Bartholomew Roberts
Black Bart
17 May 1682 – 10 February 1722
Black Bart Roberts was, by the bare arithmetic of plunder, the most successful pirate who ever lived. Between 1719 and 1722 he and his crews captured more than four hundred prizes — more than Blackbeard, "Black Sam" Bellamy, and Henry Every combined. He drank only tea, dressed in scarlet damask, and was buried at sea in his finest clothes.
From captive to captain
Born John Roberts in Pembrokeshire, Wales, he was serving as third mate aboard the slave ship Princess in June 1719 when Welsh pirate Howell Davis captured her off the Gold Coast. Roberts was pressed into the pirate crew. When Davis was killed six weeks later in an ambush at Príncipe, the crew elected Roberts captain. He changed his name to Bartholomew and accepted the command with a famous formulation: that since he had dipped his hands in muddy water and must turn pirate, he would rather be a commander than a common man.
The pirate articles
Roberts's crew operated under a famously strict written code: no gambling, lights out at eight, women and boys forbidden aboard, and a fixed share of all plunder for the wounded. He drove the crew through the West Indies, then north to Newfoundland — where in June 1720 he sailed his sloop into Trepassey harbor flying the black flag and captured twenty-two anchored vessels in a single afternoon.
Off the coast of Africa
By 1721 Roberts had returned to the Guinea coast in the forty-gun Royal Fortune, taking slave ships almost at will. The Royal Navy dispatched HMS Swallow under Captain Chaloner Ogle to hunt him down.
Cape Lopez
On 10 February 1722, off Cape Lopez on the coast of present-day Gabon, Ogle's Swallow approached the Royal Fortune disguised as a merchantman. Roberts's crew were drunk on the morning's captured Madeira.

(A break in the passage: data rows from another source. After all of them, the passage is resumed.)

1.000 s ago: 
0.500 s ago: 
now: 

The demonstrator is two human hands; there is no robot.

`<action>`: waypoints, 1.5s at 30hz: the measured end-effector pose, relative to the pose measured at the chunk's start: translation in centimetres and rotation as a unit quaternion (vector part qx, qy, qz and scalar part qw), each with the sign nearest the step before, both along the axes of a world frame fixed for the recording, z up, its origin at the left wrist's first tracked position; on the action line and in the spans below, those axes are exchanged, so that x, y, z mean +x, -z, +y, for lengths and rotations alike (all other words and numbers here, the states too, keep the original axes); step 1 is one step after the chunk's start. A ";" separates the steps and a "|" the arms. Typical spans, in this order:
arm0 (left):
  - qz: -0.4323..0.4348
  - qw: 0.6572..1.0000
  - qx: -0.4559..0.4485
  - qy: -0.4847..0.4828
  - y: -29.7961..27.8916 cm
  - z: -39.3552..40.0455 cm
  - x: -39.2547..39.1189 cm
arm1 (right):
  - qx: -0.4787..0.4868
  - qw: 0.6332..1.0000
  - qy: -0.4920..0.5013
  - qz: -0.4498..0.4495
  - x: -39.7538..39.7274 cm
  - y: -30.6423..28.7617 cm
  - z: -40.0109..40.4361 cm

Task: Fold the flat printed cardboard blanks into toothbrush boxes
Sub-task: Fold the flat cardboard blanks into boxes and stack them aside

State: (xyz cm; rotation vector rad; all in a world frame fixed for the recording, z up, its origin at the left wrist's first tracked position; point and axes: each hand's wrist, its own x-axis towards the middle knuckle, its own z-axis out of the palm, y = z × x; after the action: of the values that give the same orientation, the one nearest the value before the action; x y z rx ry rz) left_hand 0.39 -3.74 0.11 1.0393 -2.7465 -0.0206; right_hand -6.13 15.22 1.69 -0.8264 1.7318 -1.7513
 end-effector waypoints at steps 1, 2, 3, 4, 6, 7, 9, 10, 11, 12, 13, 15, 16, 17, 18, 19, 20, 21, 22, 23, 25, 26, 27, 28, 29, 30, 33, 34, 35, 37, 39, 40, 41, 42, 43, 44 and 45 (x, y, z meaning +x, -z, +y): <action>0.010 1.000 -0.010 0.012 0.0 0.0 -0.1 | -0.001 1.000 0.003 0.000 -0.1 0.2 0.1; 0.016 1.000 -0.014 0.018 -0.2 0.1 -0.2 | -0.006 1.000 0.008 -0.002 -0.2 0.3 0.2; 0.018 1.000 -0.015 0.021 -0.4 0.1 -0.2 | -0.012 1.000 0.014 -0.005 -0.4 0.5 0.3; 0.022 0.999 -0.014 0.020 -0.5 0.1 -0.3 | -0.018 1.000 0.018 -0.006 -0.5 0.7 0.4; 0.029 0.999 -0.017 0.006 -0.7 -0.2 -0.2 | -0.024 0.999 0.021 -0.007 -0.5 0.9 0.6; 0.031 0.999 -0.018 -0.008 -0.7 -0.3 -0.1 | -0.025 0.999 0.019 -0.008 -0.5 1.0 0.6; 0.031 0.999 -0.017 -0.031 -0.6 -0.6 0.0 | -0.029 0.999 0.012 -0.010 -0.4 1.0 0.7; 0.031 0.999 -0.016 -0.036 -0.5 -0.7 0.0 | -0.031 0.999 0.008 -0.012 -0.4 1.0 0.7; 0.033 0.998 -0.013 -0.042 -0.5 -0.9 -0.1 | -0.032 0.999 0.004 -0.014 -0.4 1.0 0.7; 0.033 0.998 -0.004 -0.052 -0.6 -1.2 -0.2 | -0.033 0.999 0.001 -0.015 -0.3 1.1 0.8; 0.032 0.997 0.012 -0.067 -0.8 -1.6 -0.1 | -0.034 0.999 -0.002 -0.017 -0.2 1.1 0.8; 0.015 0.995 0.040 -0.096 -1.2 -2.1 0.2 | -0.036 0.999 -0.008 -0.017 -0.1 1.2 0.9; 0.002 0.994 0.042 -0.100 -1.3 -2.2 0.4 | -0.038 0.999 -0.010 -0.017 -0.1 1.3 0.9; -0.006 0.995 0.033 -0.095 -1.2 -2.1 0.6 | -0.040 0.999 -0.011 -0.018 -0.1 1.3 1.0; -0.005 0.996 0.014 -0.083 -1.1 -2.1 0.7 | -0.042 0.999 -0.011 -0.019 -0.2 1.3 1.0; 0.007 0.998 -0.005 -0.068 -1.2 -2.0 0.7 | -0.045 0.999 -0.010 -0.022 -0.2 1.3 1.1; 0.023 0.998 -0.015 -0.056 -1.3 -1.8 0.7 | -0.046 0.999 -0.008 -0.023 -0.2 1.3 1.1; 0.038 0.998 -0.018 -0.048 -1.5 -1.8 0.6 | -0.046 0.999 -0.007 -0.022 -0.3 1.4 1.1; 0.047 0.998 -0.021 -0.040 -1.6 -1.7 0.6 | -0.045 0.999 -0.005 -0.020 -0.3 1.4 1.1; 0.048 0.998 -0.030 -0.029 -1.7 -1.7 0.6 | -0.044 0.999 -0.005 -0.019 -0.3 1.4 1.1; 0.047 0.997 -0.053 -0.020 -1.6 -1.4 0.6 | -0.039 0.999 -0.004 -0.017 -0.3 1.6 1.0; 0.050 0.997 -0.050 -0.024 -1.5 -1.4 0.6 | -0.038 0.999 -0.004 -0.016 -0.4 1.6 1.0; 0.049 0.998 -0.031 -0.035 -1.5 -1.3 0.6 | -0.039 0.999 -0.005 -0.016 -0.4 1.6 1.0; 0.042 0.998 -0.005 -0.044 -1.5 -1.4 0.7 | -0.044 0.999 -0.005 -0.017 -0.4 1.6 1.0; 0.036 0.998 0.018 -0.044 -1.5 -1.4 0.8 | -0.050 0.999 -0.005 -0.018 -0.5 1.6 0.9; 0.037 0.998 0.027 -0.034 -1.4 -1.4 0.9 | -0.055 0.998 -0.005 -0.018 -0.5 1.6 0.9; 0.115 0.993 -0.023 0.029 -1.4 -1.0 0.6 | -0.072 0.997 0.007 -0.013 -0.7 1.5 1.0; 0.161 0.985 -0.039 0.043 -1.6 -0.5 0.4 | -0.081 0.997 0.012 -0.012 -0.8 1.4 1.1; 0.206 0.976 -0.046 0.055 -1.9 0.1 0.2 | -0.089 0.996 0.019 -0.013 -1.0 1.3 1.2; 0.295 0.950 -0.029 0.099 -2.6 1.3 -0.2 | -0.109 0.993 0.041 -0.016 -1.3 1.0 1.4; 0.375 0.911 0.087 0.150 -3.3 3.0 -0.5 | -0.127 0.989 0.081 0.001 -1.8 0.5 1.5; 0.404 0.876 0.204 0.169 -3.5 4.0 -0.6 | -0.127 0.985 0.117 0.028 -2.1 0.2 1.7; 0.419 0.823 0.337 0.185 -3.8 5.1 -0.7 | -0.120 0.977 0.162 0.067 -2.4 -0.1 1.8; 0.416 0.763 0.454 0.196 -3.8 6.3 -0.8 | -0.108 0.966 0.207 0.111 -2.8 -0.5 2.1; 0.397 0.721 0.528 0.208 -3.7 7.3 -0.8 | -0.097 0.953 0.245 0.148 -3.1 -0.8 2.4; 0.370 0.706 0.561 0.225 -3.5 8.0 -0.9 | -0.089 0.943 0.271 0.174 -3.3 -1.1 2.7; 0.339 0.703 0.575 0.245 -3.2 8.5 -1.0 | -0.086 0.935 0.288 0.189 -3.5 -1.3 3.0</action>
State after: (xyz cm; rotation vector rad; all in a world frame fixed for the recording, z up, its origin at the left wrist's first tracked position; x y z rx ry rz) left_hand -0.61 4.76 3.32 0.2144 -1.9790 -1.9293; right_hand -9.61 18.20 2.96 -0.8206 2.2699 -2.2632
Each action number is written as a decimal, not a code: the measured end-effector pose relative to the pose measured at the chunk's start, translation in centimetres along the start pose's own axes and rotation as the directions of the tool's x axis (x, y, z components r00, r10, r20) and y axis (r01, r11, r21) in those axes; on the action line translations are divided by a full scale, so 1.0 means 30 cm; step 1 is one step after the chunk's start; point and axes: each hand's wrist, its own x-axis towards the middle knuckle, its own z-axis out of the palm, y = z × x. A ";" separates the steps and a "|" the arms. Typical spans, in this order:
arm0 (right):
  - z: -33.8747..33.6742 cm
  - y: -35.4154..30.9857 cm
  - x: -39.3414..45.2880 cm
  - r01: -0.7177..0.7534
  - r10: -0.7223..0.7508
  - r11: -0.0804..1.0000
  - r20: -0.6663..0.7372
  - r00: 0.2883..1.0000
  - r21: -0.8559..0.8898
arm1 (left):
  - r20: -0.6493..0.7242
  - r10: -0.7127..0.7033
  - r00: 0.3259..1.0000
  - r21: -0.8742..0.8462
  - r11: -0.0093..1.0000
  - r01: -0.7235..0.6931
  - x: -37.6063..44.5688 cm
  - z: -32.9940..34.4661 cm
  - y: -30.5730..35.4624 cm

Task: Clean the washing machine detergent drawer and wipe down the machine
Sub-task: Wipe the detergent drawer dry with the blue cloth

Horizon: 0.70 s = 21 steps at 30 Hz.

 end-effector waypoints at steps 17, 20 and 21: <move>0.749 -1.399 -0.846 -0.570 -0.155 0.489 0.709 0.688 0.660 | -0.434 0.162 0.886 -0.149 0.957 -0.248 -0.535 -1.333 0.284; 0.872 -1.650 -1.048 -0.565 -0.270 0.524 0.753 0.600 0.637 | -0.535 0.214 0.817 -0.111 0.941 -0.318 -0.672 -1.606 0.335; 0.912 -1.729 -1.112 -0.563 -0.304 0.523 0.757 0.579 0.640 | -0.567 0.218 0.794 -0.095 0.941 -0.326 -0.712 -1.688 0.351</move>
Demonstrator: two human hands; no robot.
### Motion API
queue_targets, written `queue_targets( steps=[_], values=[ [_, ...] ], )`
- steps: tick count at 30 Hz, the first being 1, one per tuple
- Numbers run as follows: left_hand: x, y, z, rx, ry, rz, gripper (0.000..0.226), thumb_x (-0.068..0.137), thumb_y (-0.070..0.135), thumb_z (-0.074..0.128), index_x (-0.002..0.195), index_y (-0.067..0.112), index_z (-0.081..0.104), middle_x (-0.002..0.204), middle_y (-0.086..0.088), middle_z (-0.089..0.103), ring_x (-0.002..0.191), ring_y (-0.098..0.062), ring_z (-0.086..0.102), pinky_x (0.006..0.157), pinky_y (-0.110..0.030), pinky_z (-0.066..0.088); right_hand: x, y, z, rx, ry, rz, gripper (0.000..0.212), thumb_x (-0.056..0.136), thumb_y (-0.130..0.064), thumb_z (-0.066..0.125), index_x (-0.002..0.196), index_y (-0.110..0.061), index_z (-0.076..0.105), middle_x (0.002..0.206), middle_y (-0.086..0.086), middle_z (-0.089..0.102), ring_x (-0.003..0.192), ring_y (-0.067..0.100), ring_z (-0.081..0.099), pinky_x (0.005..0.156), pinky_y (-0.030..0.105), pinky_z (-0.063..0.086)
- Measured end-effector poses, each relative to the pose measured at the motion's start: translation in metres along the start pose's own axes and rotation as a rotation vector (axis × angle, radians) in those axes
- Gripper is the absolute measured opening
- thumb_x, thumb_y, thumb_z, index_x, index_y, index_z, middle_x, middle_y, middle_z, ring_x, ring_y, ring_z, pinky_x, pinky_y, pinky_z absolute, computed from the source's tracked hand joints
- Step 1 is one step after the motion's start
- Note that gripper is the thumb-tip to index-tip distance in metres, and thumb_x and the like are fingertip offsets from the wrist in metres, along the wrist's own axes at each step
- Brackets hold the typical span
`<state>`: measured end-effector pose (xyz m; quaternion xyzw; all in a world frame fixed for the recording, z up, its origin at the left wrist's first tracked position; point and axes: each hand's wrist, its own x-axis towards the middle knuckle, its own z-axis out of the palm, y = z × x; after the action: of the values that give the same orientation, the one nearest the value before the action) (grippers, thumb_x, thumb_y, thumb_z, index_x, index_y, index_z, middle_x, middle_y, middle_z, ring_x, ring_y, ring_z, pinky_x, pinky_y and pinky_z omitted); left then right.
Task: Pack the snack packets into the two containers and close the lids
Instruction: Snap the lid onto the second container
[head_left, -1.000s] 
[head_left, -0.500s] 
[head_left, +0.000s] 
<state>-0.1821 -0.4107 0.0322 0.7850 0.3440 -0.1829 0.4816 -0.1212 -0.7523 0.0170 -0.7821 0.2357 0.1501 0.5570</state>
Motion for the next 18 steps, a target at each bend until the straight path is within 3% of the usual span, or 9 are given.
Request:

By the time they recognized the warship, Swallow had already swung broadside. The first volley struck Roberts in the throat and killed him instantly. His crew, honoring his wishes, weighted his body in damask and threw it overboard before the British boarders could reach the deck.
The trial that followed at Cape Coast Castle hanged fifty-two of his crew — the largest mass execution of pirates in history. It is often dated as the moment the Golden Age of Piracy ended.